* **TASK INSTRUCTIONS**
From the first line to the last, set down the material exactly, leaving out its pictures.

□ □ □ □

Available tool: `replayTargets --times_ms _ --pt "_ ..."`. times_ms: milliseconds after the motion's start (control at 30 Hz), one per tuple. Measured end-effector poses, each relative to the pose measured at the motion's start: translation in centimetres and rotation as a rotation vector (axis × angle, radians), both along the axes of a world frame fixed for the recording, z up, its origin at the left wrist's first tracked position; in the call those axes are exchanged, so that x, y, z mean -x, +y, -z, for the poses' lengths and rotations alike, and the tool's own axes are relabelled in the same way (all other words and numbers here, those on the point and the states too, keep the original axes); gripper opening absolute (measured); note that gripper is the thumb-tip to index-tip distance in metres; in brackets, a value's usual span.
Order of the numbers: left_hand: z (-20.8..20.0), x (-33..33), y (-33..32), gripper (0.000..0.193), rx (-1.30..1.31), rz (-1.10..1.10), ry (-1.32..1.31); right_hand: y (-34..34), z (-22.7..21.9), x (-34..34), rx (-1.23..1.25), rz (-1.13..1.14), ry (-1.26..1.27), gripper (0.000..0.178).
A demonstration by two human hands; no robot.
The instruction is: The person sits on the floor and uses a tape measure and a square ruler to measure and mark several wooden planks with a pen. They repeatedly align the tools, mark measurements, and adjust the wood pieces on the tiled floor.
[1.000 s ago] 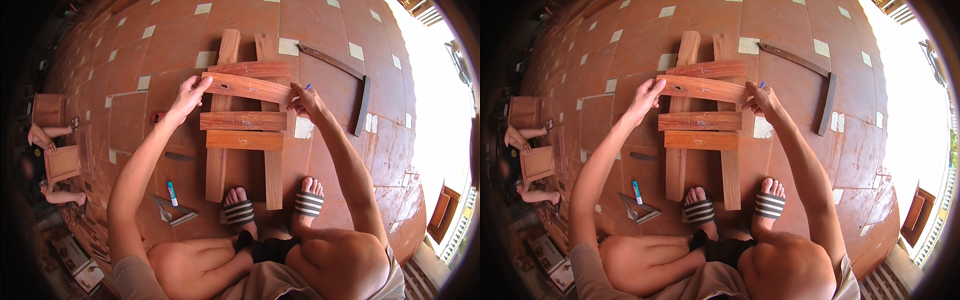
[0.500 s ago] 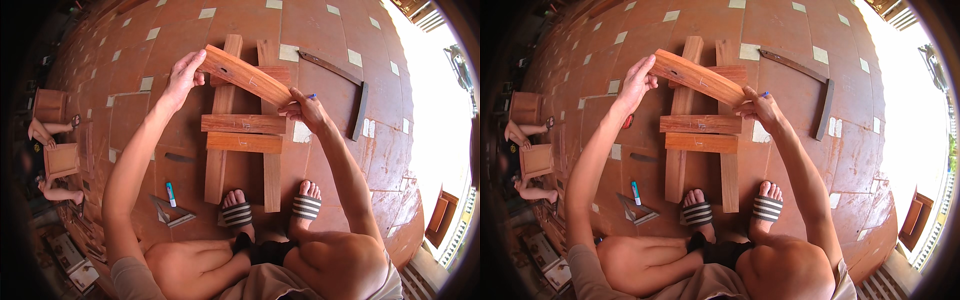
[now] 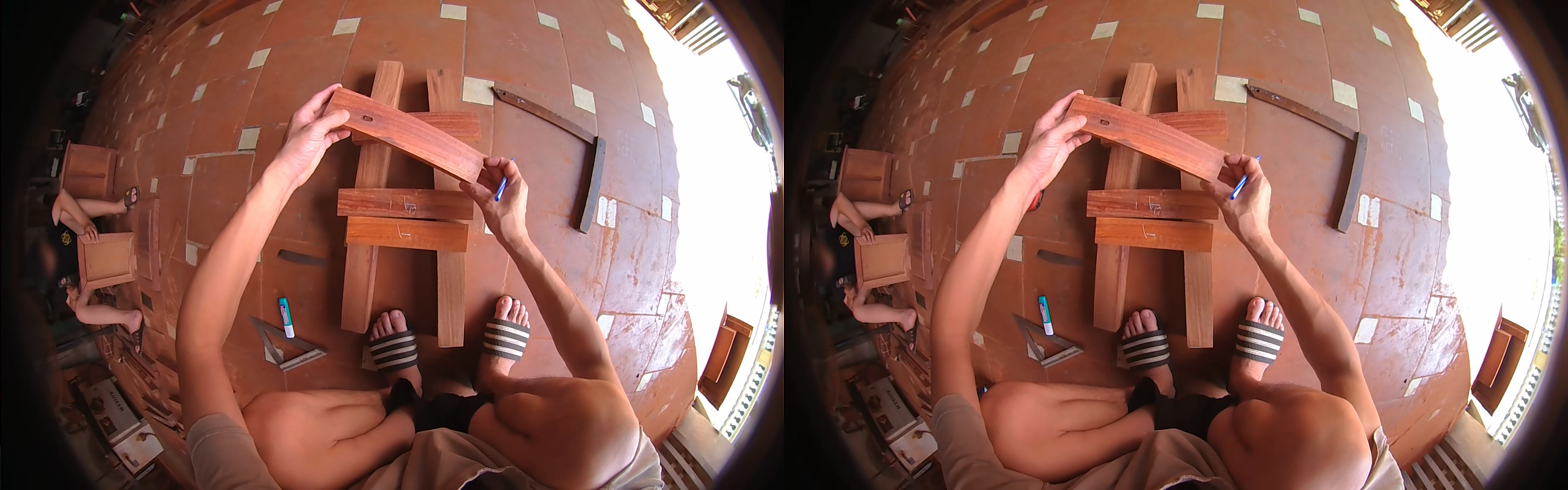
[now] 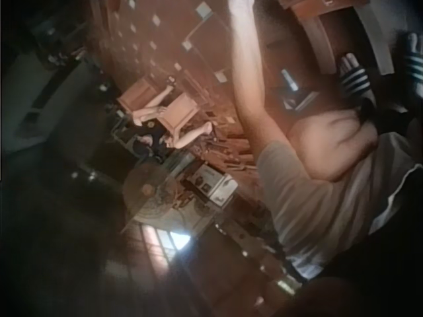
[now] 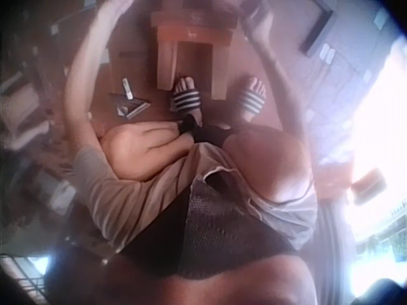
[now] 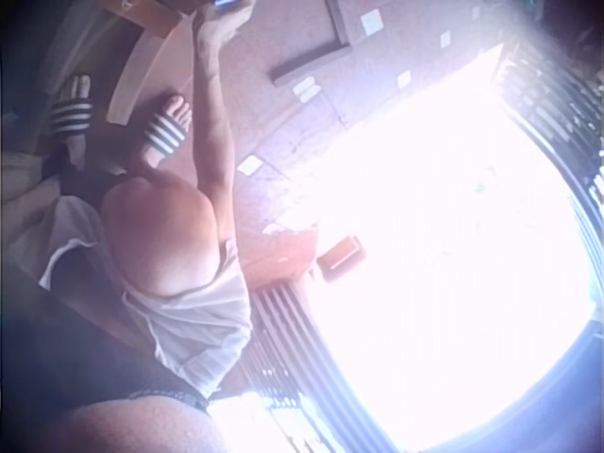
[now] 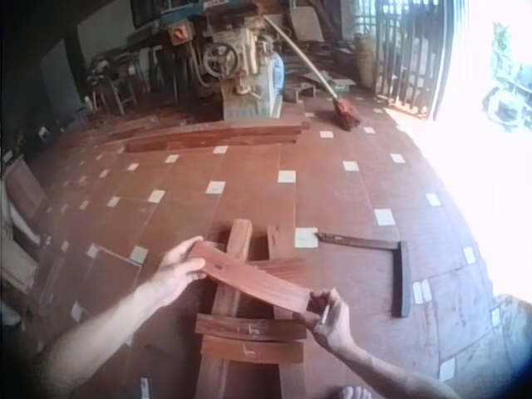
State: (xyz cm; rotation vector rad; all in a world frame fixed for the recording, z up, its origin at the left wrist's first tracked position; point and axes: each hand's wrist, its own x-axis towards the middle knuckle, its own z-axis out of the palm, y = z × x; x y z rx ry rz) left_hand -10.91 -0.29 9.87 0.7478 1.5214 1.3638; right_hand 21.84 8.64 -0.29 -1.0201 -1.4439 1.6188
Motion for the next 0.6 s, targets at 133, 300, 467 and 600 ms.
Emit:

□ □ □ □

* **RESPONSE**
Available tool: `replayTargets --times_ms _ --pt "_ ..."`. times_ms: milliseconds after the motion's start (control at 30 Hz), one per tuple. Measured end-effector poses, each relative to the pose measured at the motion's start: translation in centimetres and rotation as a rotation vector (axis × angle, radians), both along the axes of a world frame fixed for the recording, z up, its origin at the left wrist's first tracked position; in the call those axes are exchanged, so that x, y, z mean -x, +y, -z, for the poses' lengths and rotations alike, and the tool's own axes are relabelled in the same way (all other words and numbers here, those on the point and the states too, keep the original axes); gripper opening absolute (measured); note that gripper is the thumb-tip to index-tip distance in metres; in brackets, a value's usual span.
Order of the numbers: left_hand: z (-20.8..20.0), x (-33..33), y (-33..32), gripper (0.000..0.193), rx (-1.30..1.31), rz (-1.10..1.10), ry (-1.32..1.31); right_hand: y (-34..34), z (-22.7..21.9), x (-34..34), rx (-1.23..1.25), rz (-1.13..1.14), ry (-1.26..1.27), gripper (0.000..0.178).
A demonstration by two human hands; no robot.
The instruction is: The person sits on the floor and uses a tape measure and a square ruler to measure and mark several wooden planks with a pen. They repeatedly align the tools, mark measurements, and adjust the wood pieces on the tiled floor.
[1.000 s ago] 
[0.500 s ago] 
[now] 
[now] 
[now] 
[now] 
[now] 
State: (xyz cm; rotation vector rad; all in a world frame fixed for the recording, z up, its origin at the left wrist's first tracked position; point and axes: each hand's wrist, its own x-axis towards the middle knuckle, its own z-axis out of the palm, y = z × x; x y z rx ry rz) left_hand -10.91 -0.29 9.87 0.7478 1.5214 1.3638; right_hand 21.84 8.64 -0.29 -1.0201 -1.4439 1.6188
Motion for the next 0.6 s, targets at 133, 300, 467 and 600 ms.
Emit:

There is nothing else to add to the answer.